▸ **Task prompt**
Wherever a picture appears in the listing below, leave it out and reproduce the rest exactly.

(Collected data begins)

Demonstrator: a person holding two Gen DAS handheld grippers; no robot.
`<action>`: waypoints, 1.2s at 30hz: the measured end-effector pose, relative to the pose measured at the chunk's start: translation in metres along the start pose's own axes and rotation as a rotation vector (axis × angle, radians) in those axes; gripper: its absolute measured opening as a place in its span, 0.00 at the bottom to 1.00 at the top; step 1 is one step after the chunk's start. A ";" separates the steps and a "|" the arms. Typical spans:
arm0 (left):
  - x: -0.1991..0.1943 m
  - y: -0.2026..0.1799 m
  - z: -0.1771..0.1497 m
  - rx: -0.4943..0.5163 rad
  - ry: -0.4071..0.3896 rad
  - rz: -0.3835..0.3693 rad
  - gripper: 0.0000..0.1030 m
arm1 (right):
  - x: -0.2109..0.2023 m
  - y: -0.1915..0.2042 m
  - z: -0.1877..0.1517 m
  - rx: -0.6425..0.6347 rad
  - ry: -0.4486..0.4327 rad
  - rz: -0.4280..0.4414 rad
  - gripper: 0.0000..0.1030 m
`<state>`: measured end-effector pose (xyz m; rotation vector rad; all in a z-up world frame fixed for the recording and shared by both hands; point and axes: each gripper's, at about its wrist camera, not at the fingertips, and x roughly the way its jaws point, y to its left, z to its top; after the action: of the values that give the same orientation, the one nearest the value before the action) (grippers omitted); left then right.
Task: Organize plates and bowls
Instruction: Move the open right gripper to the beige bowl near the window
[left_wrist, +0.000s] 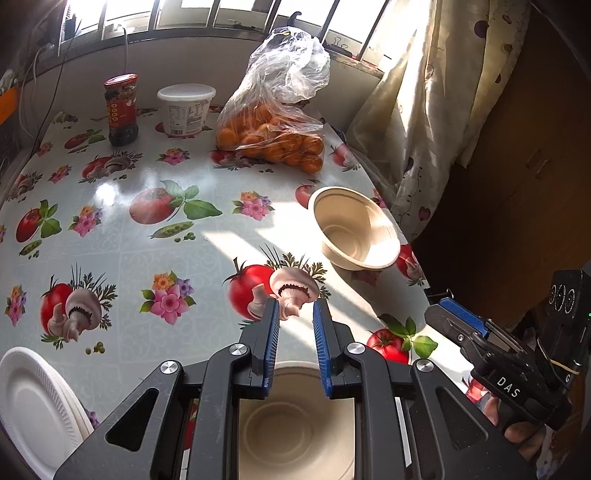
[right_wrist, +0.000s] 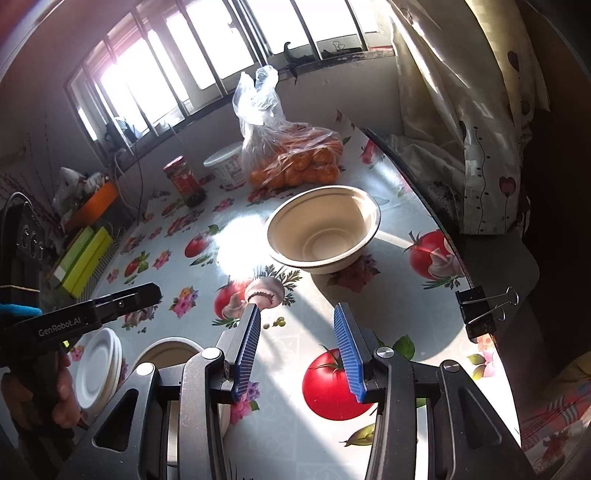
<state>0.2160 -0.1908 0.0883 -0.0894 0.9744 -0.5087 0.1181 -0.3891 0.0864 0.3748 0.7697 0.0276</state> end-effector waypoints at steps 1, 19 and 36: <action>0.002 -0.003 0.003 0.000 0.003 -0.001 0.19 | -0.001 -0.003 0.003 0.004 -0.005 -0.002 0.40; 0.055 -0.043 0.045 0.018 0.079 0.022 0.19 | 0.021 -0.042 0.040 0.025 0.011 -0.062 0.40; 0.101 -0.028 0.054 -0.049 0.195 0.032 0.19 | 0.080 -0.062 0.052 0.114 0.088 -0.034 0.40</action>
<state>0.2949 -0.2694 0.0495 -0.0692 1.1779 -0.4704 0.2048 -0.4511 0.0452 0.4712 0.8668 -0.0325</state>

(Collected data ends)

▸ **Result for this exercise**
Demonstrator: a person holding two Gen DAS handheld grippers; no robot.
`<action>`: waypoints, 1.2s at 30hz: the measured end-effector pose, relative to the pose measured at the chunk's start: translation in metres along the start pose's own axes and rotation as a rotation vector (axis × angle, radians) in those axes; gripper: its absolute measured opening as a place in its span, 0.00 at the bottom to 1.00 at the top; step 1 is one step after the chunk's start. A ";" separates the steps and a "|" the arms. Typical spans:
arm0 (left):
  - x: -0.1991..0.1943 m
  - y: -0.2026..0.1799 m
  - z: -0.1771..0.1497 m
  - rx: -0.4943..0.5163 rad
  - ry: -0.4071..0.3896 rad
  - rz: -0.3835..0.3693 rad
  - gripper: 0.0000..0.1030 m
arm1 (right):
  - x: -0.2109..0.2023 m
  - y: -0.1915..0.2042 m
  - z: -0.1877..0.1517 m
  - rx: -0.6425..0.6347 rad
  - ry: -0.4486..0.4327 rad
  - rz: -0.4280..0.4414 rad
  - gripper: 0.0000..0.1030 m
`<state>`: measured end-effector pose (xyz m; rotation vector rad; all in a z-up world frame fixed for the recording and shared by both hands; point and axes: each gripper's, at about its wrist camera, not at the fingertips, and x roughly the way its jaws point, y to its left, z to its top; after the action: of the values that give the same orientation, the one nearest the value before the action) (grippers omitted); left then right.
Task: Organize plates and bowls
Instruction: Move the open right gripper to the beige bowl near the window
[left_wrist, +0.000s] 
[right_wrist, +0.000s] 
<state>0.2160 -0.1908 0.0883 -0.0894 0.9744 -0.5087 0.1181 -0.3891 0.0864 0.3748 0.7697 0.0276</state> end-effector waypoints at steps 1, 19 and 36: <action>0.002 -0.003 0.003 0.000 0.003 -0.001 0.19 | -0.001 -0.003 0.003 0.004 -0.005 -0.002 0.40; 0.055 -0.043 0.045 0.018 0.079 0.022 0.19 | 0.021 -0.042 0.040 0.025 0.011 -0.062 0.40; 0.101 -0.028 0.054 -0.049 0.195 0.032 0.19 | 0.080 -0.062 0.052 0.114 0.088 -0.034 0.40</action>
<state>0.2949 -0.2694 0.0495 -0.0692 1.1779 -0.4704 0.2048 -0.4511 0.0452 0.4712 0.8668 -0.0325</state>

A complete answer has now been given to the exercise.